What you are asked to do
Nothing in the data should be left out or altered when it is retyped.

Given data
··········

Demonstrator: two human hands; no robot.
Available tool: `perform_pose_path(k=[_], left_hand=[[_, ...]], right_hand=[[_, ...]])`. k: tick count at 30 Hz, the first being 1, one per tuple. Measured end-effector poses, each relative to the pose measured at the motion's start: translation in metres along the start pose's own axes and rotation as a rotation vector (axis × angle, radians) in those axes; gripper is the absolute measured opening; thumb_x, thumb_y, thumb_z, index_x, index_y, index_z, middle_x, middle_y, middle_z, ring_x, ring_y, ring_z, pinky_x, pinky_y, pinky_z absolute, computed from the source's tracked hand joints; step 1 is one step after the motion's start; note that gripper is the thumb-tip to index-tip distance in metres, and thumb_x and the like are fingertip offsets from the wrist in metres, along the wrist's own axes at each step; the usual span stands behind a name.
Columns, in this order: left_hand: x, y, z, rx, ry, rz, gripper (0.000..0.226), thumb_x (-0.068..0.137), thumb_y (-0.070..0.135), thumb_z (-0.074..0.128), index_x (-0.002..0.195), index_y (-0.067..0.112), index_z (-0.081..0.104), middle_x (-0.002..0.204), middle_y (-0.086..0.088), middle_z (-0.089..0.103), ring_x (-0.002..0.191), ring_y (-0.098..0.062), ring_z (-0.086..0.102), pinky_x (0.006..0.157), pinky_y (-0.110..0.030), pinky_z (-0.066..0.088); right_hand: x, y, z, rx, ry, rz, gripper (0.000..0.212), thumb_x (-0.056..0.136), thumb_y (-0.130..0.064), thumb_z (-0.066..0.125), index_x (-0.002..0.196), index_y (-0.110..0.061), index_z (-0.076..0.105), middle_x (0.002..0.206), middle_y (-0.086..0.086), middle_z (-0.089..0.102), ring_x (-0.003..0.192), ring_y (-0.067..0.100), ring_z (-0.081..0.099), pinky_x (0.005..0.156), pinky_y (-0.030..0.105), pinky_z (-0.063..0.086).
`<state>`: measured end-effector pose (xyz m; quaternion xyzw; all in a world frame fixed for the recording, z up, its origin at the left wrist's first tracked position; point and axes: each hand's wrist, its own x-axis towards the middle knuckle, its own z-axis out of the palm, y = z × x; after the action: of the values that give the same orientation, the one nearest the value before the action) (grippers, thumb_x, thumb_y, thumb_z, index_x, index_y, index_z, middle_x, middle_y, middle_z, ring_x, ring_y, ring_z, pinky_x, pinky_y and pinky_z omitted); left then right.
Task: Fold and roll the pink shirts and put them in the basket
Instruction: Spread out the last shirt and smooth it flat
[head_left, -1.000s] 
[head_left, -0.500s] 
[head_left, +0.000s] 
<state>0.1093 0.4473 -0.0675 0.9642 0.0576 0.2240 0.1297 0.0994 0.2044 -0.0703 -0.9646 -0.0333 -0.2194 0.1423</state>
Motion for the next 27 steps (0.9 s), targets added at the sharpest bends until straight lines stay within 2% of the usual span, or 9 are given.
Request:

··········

Result of the exercise
Demonstrator: two human hands; no robot.
Available tool: `perform_pose_path(k=[_], left_hand=[[_, ...]], right_hand=[[_, ...]])`. k: tick count at 30 Hz, the first being 1, one per tuple. Measured end-effector poses, each relative to the pose measured at the motion's start: translation in metres along the start pose's own axes and rotation as a rotation vector (axis × angle, radians) in those axes; gripper is the absolute measured opening; thumb_x, thumb_y, thumb_z, index_x, index_y, index_z, middle_x, middle_y, middle_z, ring_x, ring_y, ring_z, pinky_x, pinky_y, pinky_z absolute, computed from the source's tracked hand joints; step 1 is one step after the motion's start; note that gripper is the thumb-tip to index-tip distance in metres, and thumb_x and the like are fingertip offsets from the wrist in metres, along the wrist's own axes at each step; the usual span stands behind a name.
Columns, in this order: left_hand: x, y, z, rx, ry, rz, gripper (0.000..0.226), thumb_x (-0.068..0.137), thumb_y (-0.070..0.135), thumb_z (-0.074..0.128), index_x (-0.002..0.195), index_y (-0.067..0.112), index_z (-0.081..0.104), middle_x (-0.002..0.204), middle_y (-0.086..0.088), middle_z (-0.089..0.103), ring_x (-0.002..0.191), ring_y (-0.098..0.062), ring_z (-0.086..0.102), pinky_x (0.006..0.157), pinky_y (-0.110..0.030), pinky_z (-0.066..0.088); right_hand: x, y, z, rx, ry, rz, gripper (0.000..0.212), thumb_x (-0.056..0.136), thumb_y (-0.130..0.064), thumb_z (-0.066..0.125), index_x (-0.002..0.196), index_y (-0.110..0.061), index_z (-0.076..0.105), middle_x (0.002..0.206), middle_y (-0.086..0.086), middle_z (-0.089..0.102), ring_x (-0.003..0.192), ring_y (-0.067..0.100), ring_z (-0.081..0.099), pinky_x (0.005..0.156), pinky_y (-0.030..0.105), pinky_z (-0.063..0.086).
`<state>`: measured end-effector pose (xyz m; quaternion xyzw; all in a world frame fixed for the recording, z up, its origin at the left wrist's first tracked position; point and axes: each hand's wrist, its own x-axis towards the middle knuckle, its own z-axis out of the palm, y = z × x; after the action: of the values that give the same orientation, the one nearest the value before the action) (grippers, thumb_x, thumb_y, thumb_z, index_x, index_y, index_z, middle_x, middle_y, middle_z, ring_x, ring_y, ring_z, pinky_x, pinky_y and pinky_z omitted); left then right.
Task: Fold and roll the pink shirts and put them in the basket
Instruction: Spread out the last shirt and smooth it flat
[head_left, -1.000s] 
[head_left, -0.500s] 
[head_left, +0.000s] 
<state>0.1093 0.4473 -0.0675 0.9642 0.0576 0.2240 0.1297 0.0994 0.2044 -0.0703 -0.9646 -0.0333 -0.2194 0.1423</state>
Motion for the next 27 steps (0.9 s), targets added at the sharpest bends until straight lines stay within 2% of the usual span, or 9 are given.
Request:

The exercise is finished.